While both are applications for waivers of inadmissibility for those who’ve been denied entry into the United States, the two types of immigration waivers do have their differences, and it is important that you and your immigration attorneys file the right type of waiver for you and your individual case.
The main difference between the two is that the I-601A Waiver is for those who’ve been denied the right to enter the U.S. because of an extended stay of unlawful presence in the U.S., which has resulted in a three-to-10-year ban. The I-601 Waiver, on the other hand, is for those who’ve been denied the chance to enter the U.S. based on other grounds of inadmissibility, such as health concerns, a criminal record, or extreme poverty. The I-601 form is for visa applicants who want an adjustment of status, such as a green card or Temporary Protected Status (TPS).
If you have had an unlawful presence in the U.S. for six months to one year, you may be hit with a three-year ban on returning to the country. If you’ve had over a year of unlawful presence in the U.S., then border protection may institute a ten-year ban. In such a case, we would recommend filing an I-601A Waiver application, which could prevent family separation and safeguard your place in the U.S. community. The I-601A Waiver applicant can reside within the U.S. when they submit the application. Upon filing, they may be asked to wait out the processing time outside the United States.
Also worth noting is that the definition of ‘qualifying relatives’ differs slightly between the two types of provisional waivers. While the I-601 Waiver sees a qualifying relative as anyone who is either a U.S. citizen or a legal permanent resident family member, the I-601A provisional waiver only sees U.S. citizens as qualifying relatives.
What Are Specific Grounds of Inadmissibility That May Result in an Individual’s Removal?
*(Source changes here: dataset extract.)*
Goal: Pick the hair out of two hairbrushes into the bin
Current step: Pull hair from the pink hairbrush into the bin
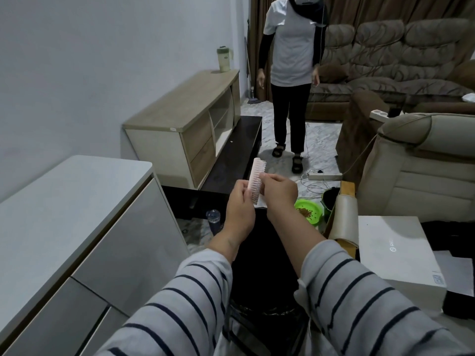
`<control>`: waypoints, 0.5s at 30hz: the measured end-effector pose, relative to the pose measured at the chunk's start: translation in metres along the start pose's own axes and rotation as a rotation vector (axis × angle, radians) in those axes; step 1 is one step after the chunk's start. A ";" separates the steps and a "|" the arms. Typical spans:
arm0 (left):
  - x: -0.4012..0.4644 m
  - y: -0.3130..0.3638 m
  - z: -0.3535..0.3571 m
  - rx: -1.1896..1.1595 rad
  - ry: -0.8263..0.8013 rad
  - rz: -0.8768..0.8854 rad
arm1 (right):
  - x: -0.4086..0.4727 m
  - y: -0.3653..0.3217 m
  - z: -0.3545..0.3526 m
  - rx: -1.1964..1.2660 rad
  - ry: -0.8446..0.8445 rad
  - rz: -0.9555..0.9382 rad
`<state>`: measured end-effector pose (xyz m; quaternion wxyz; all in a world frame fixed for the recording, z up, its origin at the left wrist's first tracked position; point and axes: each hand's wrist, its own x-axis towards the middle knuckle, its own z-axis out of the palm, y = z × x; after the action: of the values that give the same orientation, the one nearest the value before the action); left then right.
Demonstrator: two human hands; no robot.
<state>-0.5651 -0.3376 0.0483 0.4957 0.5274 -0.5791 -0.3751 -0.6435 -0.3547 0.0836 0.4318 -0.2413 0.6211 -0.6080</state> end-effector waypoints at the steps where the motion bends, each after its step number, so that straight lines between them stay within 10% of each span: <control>1: -0.001 0.001 0.000 0.005 0.021 -0.009 | 0.000 0.000 0.002 0.154 -0.003 0.136; 15: -0.003 -0.006 -0.009 0.044 0.075 -0.089 | 0.029 0.020 -0.018 0.273 -0.119 0.322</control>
<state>-0.5545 -0.3346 0.0436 0.4880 0.5771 -0.5444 -0.3639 -0.6689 -0.3664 0.0552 0.5879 -0.1140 0.5369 -0.5942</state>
While the I-601A Waiver is for those who have maintained an unlawful presence in the U.S. and are facing removal, the I-601 Waiver is for those who customs and border protection agencies may deny entry based on all other grounds of inadmissibility.
These grounds of inadmissibility include:
- Criminal records detailing past convictions or crimes of a particularly serious nature.
- Extreme levels of poverty.
- Immigration fraud and other types of fraud and white-collar crimes.
- Lack of appropriate labor certifications.
- Medical condition and/or a disease that may not be allowed to pass the border into America.
- Misrepresentation is committed on any forms.
- Prior removal order issued by the USCIS or other government agency.
- Terrorist affiliations or suspected criminal intent.
What Circumstances May Disqualify Individuals and Their Families from Obtaining an I-601 Waiver or an I-601A Waiver?
It is possible for an individual to suffer a permanent bar from entering the United States. They may receive this bar if they maintained a year of unlawful presence in the U.S., then left the country, then reentered the country again without going through proper inspection and checkpoints. However, after the bar has been in place for a decade or more, you may submit a new waiver application.
Being a member of a criminal gang, even without having ever been convicted for criminal acts, may make it impossible for your waiver application to be accepted. Even having gang tattoos may result in the denial of permission to enter the U.S. Violations where a person was either convicted or has any pending criminal charges for drug crimes may also fail to be admitted into America.
Extreme cases of misrepresentation, such as fraud or sham marriages for the purpose of obtaining a green card or faked documents in a filing for asylum, may also be disqualifying. Additionally, if you lied about being a U.S. citizen or legal permanent resident, then you will face strict review and may not be deemed eligible to enter the U.S. again.
If you did attend or were not physically present for any past deportation proceeding in court, you may not find success in your attempt to reapply for a provisional unlawful presence waiver.
What Does it Mean to Suffer Extreme Hardship?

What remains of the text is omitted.